Assignment:
Each line below with the string "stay" should be copied.

(Collected data entries)
⟨

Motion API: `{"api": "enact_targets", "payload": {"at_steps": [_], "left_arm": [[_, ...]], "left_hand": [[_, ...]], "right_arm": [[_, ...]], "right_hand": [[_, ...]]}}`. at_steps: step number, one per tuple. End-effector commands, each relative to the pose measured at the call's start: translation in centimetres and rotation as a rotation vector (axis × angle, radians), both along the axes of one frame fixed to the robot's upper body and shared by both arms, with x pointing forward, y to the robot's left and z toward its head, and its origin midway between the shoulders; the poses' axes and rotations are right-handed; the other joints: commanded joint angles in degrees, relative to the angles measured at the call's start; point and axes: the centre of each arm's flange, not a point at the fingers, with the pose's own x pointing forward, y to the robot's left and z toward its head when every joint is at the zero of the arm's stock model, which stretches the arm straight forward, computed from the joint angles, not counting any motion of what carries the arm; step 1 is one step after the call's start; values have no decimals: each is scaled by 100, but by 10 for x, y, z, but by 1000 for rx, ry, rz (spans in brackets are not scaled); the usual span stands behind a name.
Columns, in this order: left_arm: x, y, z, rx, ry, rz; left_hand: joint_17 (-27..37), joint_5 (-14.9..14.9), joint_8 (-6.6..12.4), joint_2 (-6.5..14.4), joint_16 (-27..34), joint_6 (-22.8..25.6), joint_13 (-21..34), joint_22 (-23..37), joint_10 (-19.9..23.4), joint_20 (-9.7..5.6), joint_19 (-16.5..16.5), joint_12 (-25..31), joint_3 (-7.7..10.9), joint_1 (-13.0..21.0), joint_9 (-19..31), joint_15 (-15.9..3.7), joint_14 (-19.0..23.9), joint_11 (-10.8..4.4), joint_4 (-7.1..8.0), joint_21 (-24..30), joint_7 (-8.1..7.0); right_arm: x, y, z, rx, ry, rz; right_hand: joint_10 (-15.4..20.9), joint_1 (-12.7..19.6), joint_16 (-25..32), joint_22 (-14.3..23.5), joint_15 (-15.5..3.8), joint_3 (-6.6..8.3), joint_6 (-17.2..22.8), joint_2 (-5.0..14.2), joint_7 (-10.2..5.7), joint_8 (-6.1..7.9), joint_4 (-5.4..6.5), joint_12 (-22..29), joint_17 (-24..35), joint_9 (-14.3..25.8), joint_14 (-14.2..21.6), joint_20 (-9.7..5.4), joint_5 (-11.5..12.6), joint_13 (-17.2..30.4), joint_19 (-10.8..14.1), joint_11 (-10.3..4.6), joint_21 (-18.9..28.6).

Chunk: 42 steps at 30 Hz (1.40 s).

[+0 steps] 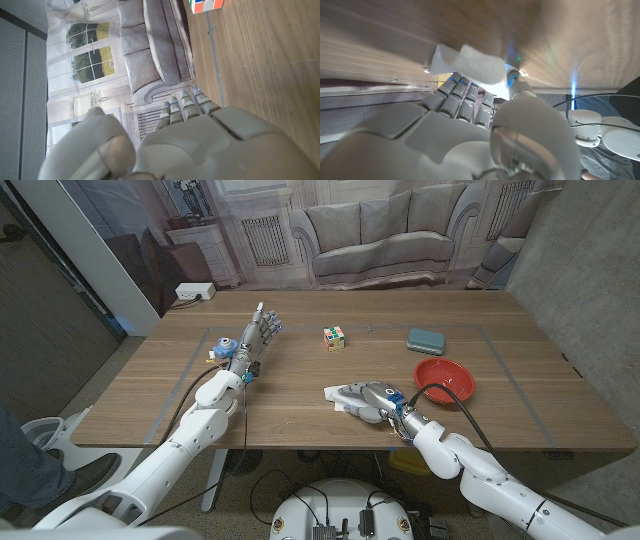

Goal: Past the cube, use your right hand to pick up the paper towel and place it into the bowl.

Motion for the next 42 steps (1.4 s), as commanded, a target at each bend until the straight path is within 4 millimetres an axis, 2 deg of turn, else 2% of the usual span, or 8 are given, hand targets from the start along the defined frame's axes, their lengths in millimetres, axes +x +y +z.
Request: {"api": "enact_targets", "payload": {"at_steps": [1, 7, 13, 16, 25, 27, 32, 42], "left_arm": [[0, 3, -5, -10, 6, 2], [0, 5, -5, -17, 0, 2], [-1, 6, -5, -22, -4, 2], [0, 7, -6, -26, -3, 1], [-2, 9, -10, -35, -4, 7], [-2, 10, -11, -39, -6, 5], [-4, 11, -13, -47, -6, 8], [-6, 14, -15, -55, -8, 14]], "left_hand": [[12, -2, 2, 54, -16, 34, 12, 34, 39, 8, 1, -18, -38, 11, 17, -6, 40, 8, 16, -10, 25], [12, -4, 3, 59, -15, 39, 12, 34, 43, 21, 6, -16, -43, 13, 17, -14, 43, 8, 16, -7, 26], [13, -6, 6, 64, -16, 50, 12, 34, 42, 33, 3, -17, -49, 15, 17, -17, 40, 9, 16, -8, 18], [13, -6, 7, 65, -17, 54, 12, 34, 44, 35, 1, -17, -51, 15, 17, -17, 37, 23, 16, -9, 21], [13, -9, 7, 71, -15, 61, 12, 34, 46, 42, 2, -17, -59, 18, 17, -12, 41, 5, 15, -8, 28], [13, -9, 8, 72, -15, 64, 12, 34, 45, 45, 1, -17, -60, 18, 17, -12, 41, 3, 15, -8, 26], [13, -10, 10, 75, -14, 71, 12, 34, 44, 48, 4, -18, -65, 20, 17, -14, 44, 0, 15, -6, 23], [13, -12, 12, 81, -11, 84, 12, 34, 55, 46, 7, -14, -73, 24, 17, -17, 53, 9, 13, -5, 32]], "right_arm": [[2, 3, 5, 2, -3, 10], [2, 4, 9, -5, -15, 10], [3, 5, 14, -16, -26, 3], [4, 6, 17, -23, -27, -2], [4, 8, 22, -21, -44, -2], [4, 8, 22, -13, -58, 2], [4, 8, 24, -7, -64, 4], [3, 9, 25, -3, -66, 19]], "right_hand": [[274, 75, 75, 34, -845, 67, 199, 102, -23, 59, 35, 86, 40, 22, 290, -441, -78, 13, 703, 19, 107], [556, 164, 113, 37, -939, 94, 532, 196, -111, 125, 57, 132, 47, 26, 618, -499, -216, 7, 977, -50, 197], [978, 432, 143, 55, -1019, 193, 983, 338, -48, 198, 13, 193, 48, 26, 1052, -553, -363, 2, 1252, -98, 299], [1141, 610, 165, 72, -1042, 256, 1118, 401, -32, 186, -15, 193, 53, 26, 1303, -548, -415, 0, 1430, -215, 381], [1515, 972, 193, 107, -1067, 355, 1451, 478, 35, 194, -41, 209, 74, 33, 1731, -553, -463, 1, 1670, -268, 528], [1733, 1114, 237, 142, -1071, 374, 1537, 498, 36, 171, -21, 229, 86, 40, 1990, -563, -479, 3, 1854, -304, 654], [2049, 1314, 282, 197, -1078, 378, 1694, 496, 39, 152, -9, 249, 88, 56, 2361, -578, -486, 3, 2052, -400, 838], [2360, 1724, 359, 282, -1102, 336, 1970, 440, 31, 167, -61, 227, 119, 99, 2820, -578, -485, 15, 2297, -439, 1131]]}}
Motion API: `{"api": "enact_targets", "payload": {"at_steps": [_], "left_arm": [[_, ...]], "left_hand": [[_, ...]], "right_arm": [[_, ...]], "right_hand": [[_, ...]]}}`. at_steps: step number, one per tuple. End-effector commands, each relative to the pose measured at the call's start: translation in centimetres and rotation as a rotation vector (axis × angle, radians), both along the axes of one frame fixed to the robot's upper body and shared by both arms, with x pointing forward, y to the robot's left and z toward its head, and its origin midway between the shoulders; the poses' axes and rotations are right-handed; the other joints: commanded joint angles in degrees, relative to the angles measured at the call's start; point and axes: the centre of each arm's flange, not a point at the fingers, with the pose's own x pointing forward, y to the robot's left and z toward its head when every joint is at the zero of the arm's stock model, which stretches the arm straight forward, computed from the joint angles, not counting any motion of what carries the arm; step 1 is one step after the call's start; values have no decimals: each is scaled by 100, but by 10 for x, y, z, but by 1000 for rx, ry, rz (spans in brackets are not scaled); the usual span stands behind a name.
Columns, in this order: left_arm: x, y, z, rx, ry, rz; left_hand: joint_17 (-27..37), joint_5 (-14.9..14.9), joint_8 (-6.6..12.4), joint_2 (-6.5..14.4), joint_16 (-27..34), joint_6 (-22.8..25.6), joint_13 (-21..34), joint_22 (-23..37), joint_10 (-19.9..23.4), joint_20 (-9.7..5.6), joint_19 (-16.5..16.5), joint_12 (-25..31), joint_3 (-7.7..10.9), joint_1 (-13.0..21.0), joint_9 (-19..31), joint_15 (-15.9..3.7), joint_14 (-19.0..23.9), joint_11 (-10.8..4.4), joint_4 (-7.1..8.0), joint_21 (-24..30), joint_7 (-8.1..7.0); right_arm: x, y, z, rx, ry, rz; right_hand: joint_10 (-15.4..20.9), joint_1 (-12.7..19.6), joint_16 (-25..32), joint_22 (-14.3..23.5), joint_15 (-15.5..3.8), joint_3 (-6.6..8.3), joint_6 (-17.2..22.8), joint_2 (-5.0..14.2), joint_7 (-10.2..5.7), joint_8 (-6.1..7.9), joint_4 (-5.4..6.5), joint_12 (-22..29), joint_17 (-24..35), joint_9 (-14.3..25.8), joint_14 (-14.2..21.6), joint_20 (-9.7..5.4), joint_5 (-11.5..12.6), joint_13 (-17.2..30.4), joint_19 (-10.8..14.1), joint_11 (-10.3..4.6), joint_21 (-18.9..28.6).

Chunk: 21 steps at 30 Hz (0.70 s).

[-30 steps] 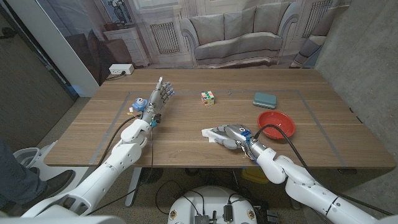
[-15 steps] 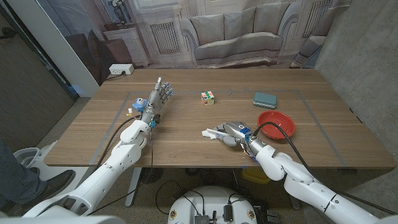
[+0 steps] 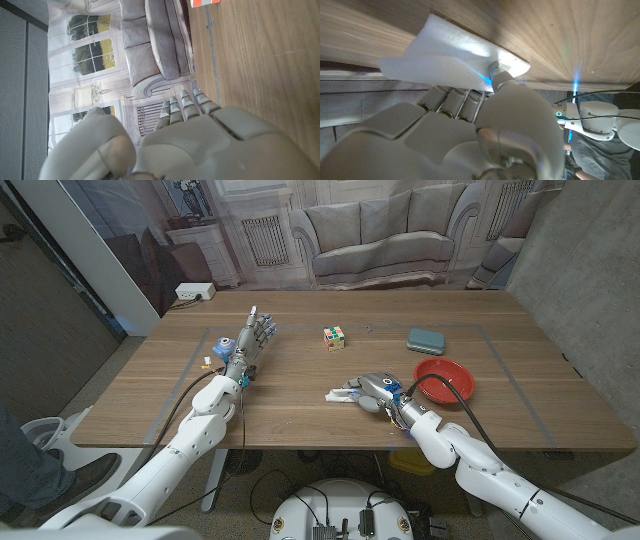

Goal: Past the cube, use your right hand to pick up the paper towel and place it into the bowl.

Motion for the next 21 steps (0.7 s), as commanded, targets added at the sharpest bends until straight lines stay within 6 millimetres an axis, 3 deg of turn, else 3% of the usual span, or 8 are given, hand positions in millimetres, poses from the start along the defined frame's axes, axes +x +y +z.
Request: {"api": "enact_targets", "payload": {"at_steps": [1, 7, 13, 21], "left_arm": [[-3, 3, -3, -13, -4, 7], [-3, 3, -3, -12, -3, 6], [-2, 2, -2, -9, -3, 4], [-2, 2, 0, 13, -3, 31]], "left_hand": [[13, -12, 11, 37, -11, 42, 12, 35, 61, 25, 27, -12, -27, 23, 17, -16, 55, 4, 14, -5, -13], [13, -14, 13, 41, -9, 51, 12, 35, 74, 27, 32, -8, -31, 25, 17, -21, 62, 5, 14, -2, -13], [13, -15, 16, 44, -9, 62, 12, 35, 67, 28, 29, -12, -36, 27, 17, -22, 62, 13, 13, -4, -21], [13, -17, 14, 48, -11, 67, 12, 35, 73, 27, 29, -11, -44, 29, 17, -24, 61, -7, 12, -4, -22]], "right_arm": [[-1, 2, 3, 8, -9, 16], [-1, 2, 3, 13, -21, 27], [1, 1, 5, 32, -38, 35], [2, 1, 8, 51, -60, 42]], "right_hand": [[176, 184, 50, 49, -592, -9, 179, -15, -17, 24, -39, 22, 33, 42, 190, -543, -19, 16, 250, -5, 142], [406, 469, 112, 118, -595, -117, 476, -54, -38, 66, -30, 15, 60, 74, 471, -540, -21, 33, 357, -95, 375], [654, 713, 146, 176, -594, -231, 768, -92, -43, 100, -25, 43, 70, 86, 668, -546, -17, 50, 406, -78, 580], [687, 789, 114, 186, -590, -298, 859, -125, -42, 90, -8, 22, 58, 86, 683, -531, -12, 57, 345, -80, 642]]}}
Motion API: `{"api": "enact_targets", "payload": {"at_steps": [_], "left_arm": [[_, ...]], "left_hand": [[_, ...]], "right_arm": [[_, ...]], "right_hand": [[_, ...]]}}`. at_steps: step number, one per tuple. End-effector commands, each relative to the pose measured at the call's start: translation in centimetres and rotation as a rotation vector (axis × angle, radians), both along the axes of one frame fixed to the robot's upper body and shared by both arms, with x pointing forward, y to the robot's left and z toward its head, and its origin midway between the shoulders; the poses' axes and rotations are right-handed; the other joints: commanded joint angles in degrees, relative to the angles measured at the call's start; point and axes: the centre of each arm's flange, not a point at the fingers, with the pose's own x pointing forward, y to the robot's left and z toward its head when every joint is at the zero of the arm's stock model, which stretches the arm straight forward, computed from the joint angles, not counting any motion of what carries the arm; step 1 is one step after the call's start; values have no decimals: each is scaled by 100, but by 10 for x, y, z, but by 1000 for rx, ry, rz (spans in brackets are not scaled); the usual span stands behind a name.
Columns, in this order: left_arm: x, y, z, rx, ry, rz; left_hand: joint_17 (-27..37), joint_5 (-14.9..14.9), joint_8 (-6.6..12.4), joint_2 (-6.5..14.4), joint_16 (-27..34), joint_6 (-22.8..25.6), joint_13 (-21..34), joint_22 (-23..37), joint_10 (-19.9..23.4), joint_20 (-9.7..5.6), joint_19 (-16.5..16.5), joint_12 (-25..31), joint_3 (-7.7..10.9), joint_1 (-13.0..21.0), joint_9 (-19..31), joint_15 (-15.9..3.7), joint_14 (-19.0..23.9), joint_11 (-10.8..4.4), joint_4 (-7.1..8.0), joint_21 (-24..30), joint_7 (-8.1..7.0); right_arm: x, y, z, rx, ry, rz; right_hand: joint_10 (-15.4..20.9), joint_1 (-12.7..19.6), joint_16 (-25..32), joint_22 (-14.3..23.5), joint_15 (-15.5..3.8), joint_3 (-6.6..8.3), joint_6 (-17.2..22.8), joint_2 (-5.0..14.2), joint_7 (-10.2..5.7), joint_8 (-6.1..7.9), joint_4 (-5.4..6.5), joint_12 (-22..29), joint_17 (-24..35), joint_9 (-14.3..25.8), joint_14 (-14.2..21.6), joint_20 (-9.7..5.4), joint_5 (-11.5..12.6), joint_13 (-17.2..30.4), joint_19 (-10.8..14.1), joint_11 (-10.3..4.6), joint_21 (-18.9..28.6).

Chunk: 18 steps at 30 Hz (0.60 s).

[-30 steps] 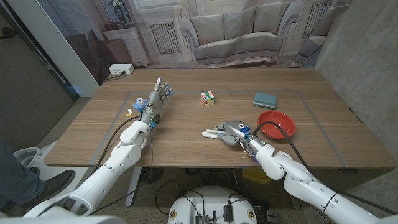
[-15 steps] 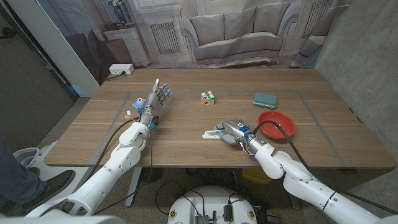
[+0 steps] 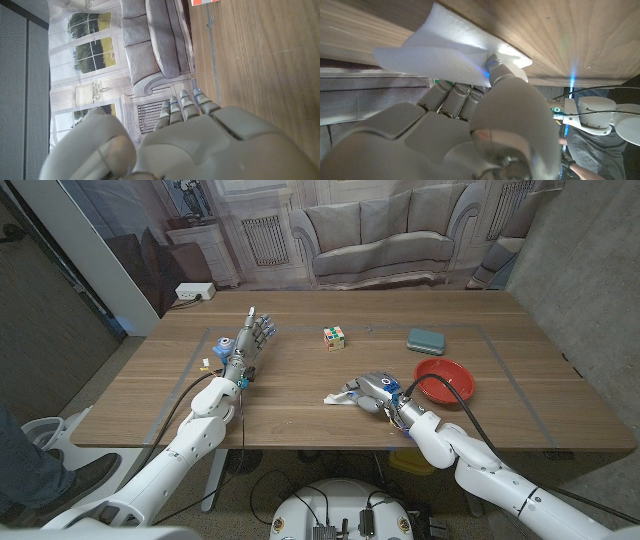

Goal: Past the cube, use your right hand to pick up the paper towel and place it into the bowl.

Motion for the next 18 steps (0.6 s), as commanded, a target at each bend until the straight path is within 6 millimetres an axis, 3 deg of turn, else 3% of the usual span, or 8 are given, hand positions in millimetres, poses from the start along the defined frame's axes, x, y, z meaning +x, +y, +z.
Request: {"api": "enact_targets", "payload": {"at_steps": [1, 18], "left_arm": [[0, 0, 2, 22, 0, 25], [4, 2, 1, 14, 1, 19]], "left_hand": [[13, -17, 14, 26, -11, 36, 12, 35, 52, 29, 28, -12, -46, 7, 17, 7, 29, -28, 12, -4, 10], [13, -20, 11, 35, -13, 42, 12, 35, 62, 24, 27, -10, -60, 13, 17, 11, 29, -35, 11, -4, 14]], "right_arm": [[1, -1, 6, 28, -30, 13], [-6, -2, 21, 39, -64, 12]], "right_hand": [[40, 41, 0, 8, -312, -39, 72, 7, 15, 30, 5, 23, 12, 14, 40, -511, 12, 13, 29, -18, 37], [48, 101, -35, 15, -313, -93, 117, 32, 23, 0, 39, -9, 7, 15, 34, -507, 18, 19, -33, -9, 102]]}}
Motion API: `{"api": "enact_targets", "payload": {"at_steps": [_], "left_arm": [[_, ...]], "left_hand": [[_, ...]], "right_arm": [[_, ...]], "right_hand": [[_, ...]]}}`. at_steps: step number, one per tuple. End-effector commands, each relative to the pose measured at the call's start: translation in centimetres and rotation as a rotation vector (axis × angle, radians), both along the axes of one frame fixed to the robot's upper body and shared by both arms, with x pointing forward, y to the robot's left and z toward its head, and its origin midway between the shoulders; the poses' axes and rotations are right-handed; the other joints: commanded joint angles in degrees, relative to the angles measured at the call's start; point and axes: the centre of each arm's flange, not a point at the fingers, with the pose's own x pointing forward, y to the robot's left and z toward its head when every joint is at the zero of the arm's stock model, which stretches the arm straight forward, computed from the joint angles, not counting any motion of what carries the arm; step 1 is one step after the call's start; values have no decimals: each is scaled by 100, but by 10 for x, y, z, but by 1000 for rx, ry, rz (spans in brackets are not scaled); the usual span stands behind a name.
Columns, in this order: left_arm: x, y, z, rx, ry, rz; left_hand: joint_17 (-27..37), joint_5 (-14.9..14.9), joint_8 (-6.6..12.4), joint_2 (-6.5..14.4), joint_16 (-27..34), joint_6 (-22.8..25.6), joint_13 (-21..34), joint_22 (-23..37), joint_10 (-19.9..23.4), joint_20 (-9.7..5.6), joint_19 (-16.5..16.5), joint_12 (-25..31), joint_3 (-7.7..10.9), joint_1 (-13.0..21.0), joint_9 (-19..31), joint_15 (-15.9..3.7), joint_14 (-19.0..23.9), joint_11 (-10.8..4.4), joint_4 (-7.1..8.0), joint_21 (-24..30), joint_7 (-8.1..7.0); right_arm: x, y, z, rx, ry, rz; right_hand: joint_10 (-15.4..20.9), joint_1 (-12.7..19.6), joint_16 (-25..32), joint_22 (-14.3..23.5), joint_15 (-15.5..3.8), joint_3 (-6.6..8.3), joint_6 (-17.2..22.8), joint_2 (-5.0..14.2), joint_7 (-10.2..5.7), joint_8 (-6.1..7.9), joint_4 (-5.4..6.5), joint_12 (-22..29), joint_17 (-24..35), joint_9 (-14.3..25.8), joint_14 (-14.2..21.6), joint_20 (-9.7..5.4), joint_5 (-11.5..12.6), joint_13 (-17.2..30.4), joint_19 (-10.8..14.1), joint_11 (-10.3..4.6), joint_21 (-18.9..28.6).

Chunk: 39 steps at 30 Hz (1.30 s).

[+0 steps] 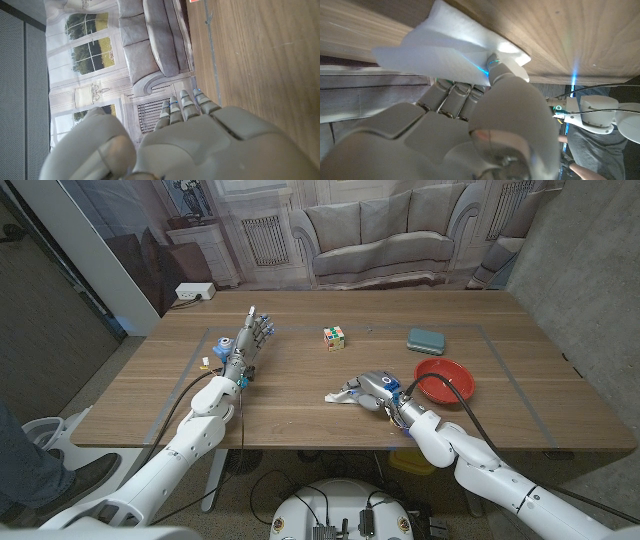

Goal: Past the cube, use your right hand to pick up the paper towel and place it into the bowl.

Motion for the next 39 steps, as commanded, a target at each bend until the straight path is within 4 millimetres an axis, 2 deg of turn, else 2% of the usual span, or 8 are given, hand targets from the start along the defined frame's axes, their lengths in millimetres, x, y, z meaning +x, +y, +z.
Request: {"api": "enact_targets", "payload": {"at_steps": [1, 15, 39], "left_arm": [[3, 1, -1, -2, 2, -2], [6, 0, -2, -5, 7, -9], [6, 2, -1, -10, 6, -7]], "left_hand": [[12, -20, 11, 36, -12, 43, 13, 35, 37, 25, 27, -12, -20, 14, 17, 12, 31, -2, 17, -4, 14], [12, -23, 10, 46, -12, 51, 13, 35, 36, 22, 32, -14, -32, 20, 17, 9, 34, 6, 15, -2, 16], [12, -28, -2, 62, -10, 37, 13, 35, 37, 20, 30, -17, -56, 33, 18, 17, 46, 6, 11, -3, 19]], "right_arm": [[-7, 1, 13, 13, -33, 7], [-21, 2, 26, 19, -64, 24], [-32, 5, 44, 52, -79, 54]], "right_hand": [[54, 43, -10, 21, -314, -24, 32, 15, 0, -2, 17, -8, 7, 16, 35, -549, 18, 18, -27, -9, 40], [67, 63, -23, 26, -310, -62, 31, 39, -1, -34, 45, -28, 8, 17, 53, -549, 17, 20, -58, -2, 92], [126, 92, -45, 30, -305, -118, 90, 68, 29, -66, 75, -54, 6, 18, 101, -554, 11, 20, -95, 32, 194]]}}
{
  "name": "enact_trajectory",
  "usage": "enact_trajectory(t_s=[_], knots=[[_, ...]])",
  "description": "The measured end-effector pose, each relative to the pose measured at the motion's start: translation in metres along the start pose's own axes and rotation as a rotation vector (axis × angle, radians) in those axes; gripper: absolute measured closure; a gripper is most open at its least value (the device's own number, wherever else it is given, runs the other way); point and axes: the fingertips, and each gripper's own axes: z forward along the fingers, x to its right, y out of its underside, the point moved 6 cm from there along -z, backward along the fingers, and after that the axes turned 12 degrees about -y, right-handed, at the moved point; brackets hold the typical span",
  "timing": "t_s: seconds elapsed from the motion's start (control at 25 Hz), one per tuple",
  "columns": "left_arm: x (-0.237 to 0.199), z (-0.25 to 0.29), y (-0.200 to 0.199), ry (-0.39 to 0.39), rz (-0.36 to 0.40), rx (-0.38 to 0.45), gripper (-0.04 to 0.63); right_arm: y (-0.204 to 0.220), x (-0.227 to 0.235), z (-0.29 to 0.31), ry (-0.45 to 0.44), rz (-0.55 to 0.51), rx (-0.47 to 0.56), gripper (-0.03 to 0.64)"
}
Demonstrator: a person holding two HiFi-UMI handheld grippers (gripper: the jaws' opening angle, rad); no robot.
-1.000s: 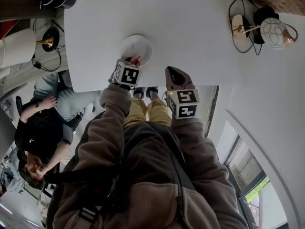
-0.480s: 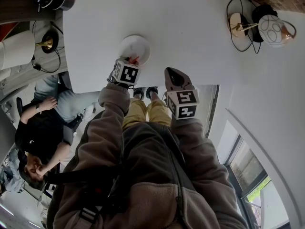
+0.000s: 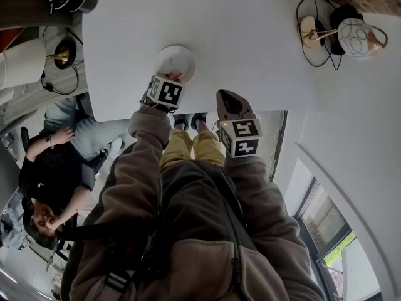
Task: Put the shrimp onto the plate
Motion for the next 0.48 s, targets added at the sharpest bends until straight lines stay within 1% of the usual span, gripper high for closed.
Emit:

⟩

Solution:
Motion for the next 21 steps (0.7 s), as commanded, targets added at the sharpest bends until straight lines stay within 6 millimetres an axis, 3 deg of turn, else 3% of the usual span, or 8 are given, hand positions in millimetres, poses from the start along the defined frame's axes, axes +x +y +z.
Motion for the next 0.48 s, targets added at the sharpest bends until straight lines stay within 1% of the usual span, gripper high for closed.

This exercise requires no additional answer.